A spring with 53 hangs vertically next to a ruler. The end of the spring is next to the 21- mark on the ruler. If a 3.0- mass is now attached to the end of the spring, where will the end of the spring line up with the ruler marks?
To determine where the end of the spring will line up with the ruler marks when a 3.0-kg mass is attached, we need to consider the concept of equilibrium in a spring-mass system.
Equilibrium in a spring-mass system occurs when the forces acting on the system are balanced. In this case, the weight of the mass is balanced by the spring force.
First, let's find the spring constant (k) of the spring. The spring constant represents the stiffness of the spring and can be determined by Hooke's Law:
F = -kx
where F is the force applied to the spring, k is the spring constant, and x is the displacement of the spring from its equilibrium position.

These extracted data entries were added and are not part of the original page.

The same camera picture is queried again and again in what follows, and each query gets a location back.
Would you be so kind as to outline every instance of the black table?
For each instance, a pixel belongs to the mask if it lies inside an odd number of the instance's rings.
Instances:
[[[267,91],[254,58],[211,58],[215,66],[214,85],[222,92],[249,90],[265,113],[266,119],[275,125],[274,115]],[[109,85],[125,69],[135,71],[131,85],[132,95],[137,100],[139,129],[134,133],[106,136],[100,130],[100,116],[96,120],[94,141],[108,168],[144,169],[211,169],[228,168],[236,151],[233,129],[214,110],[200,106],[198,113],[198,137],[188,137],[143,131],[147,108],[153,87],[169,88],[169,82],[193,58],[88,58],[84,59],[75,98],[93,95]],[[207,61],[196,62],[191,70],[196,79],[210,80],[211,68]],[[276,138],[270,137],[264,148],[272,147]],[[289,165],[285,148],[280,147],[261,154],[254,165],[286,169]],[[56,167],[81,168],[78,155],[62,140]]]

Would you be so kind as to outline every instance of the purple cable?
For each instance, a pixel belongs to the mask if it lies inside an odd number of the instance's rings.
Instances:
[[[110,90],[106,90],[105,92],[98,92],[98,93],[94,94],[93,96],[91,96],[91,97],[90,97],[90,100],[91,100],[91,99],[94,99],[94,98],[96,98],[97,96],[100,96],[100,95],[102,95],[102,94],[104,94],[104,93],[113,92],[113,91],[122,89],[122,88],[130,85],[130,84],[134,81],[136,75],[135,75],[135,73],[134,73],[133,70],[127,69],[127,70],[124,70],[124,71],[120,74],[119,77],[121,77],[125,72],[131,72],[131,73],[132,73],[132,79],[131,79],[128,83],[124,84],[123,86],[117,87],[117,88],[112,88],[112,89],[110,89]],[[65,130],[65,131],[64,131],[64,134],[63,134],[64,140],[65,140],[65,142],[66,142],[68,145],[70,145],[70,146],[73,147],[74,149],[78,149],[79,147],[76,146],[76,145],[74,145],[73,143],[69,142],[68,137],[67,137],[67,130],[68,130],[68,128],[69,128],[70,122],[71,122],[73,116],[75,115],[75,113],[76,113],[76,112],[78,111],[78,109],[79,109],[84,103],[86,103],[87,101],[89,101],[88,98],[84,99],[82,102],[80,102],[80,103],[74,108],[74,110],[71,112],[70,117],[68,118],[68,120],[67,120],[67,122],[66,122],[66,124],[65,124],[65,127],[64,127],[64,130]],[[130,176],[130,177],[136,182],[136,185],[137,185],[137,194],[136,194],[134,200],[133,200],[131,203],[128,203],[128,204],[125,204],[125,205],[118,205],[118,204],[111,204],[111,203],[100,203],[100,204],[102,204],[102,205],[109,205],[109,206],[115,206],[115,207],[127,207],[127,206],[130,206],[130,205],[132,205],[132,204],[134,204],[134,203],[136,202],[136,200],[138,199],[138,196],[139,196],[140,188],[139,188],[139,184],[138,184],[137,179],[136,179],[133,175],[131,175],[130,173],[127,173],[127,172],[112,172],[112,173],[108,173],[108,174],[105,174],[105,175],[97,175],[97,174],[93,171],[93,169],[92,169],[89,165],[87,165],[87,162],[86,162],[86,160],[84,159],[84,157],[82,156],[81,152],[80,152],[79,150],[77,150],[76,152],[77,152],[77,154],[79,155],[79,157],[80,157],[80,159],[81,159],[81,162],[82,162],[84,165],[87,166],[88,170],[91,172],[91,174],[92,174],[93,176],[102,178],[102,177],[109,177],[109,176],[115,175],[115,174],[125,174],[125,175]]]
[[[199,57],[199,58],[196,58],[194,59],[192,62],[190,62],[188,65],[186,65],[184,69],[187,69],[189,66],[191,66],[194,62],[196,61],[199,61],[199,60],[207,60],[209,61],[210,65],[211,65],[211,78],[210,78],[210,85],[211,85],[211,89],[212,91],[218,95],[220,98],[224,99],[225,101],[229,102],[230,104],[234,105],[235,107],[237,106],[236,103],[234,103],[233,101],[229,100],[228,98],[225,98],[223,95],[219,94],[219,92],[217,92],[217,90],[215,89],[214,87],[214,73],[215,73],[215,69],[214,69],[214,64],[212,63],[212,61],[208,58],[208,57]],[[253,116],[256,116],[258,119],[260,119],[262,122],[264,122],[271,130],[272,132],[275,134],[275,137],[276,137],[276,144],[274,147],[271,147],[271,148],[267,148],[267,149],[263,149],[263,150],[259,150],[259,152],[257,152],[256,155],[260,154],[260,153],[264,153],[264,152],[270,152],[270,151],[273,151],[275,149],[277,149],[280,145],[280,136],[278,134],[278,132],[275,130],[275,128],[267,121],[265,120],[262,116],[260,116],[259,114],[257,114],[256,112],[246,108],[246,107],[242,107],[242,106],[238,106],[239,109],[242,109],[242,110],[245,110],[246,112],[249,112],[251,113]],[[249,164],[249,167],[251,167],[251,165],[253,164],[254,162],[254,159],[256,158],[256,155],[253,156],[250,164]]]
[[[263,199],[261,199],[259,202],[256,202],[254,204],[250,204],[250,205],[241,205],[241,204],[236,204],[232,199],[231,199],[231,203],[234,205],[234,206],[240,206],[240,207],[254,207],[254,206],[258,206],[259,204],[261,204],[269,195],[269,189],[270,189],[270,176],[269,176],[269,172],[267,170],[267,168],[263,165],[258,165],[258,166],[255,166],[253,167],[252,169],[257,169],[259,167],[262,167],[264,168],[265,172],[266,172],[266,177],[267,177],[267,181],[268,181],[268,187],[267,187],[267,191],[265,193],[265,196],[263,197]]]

From the given information, we know that when the spring is hanging vertically with no mass attached (i.e., at equilibrium), the displacement of the spring is 53 cm from the ruler's end to the spring's end.
Since the spring is in equilibrium, the force applied by the spring (F) is equal in magnitude to the weight of the mass. The weight of the mass can be calculated using the formula:
Weight = mass * acceleration due to gravity
Weight = 3.0 kg * 9.8 m/s^2 (approximately)
Next, we can equate the spring force and the weight of the mass:
-k * 53 cm = 3.0 kg * 9.8 m/s^2
Now, we convert the displacement from centimeters to meters:
-0.53 m * k = 3.0 kg * 9.8 m/s^2
Simplifying the equation:
k = (3.0 kg * 9.8 m/s^2) / 0.53 m
Calculating the value of k:
k ≈ 55.283 m/s^2
Now that we have the spring constant, we can determine the displacement of the spring with the 3.0-kg mass attached. We'll use the same equilibrium equation:
-kx = 3.0 kg * 9.8 m/s^2
Substituting the value of k:
-55.283 m/s^2 * x = 3.0 kg * 9.8 m/s^2
Simplifying the equation:
x ≈ -0.0536 m (or -5.36 cm)
Therefore, the end of the spring will line up with the 15-mark on the ruler (21 cm - 5.36 cm) when a 3.0-kg mass is attached.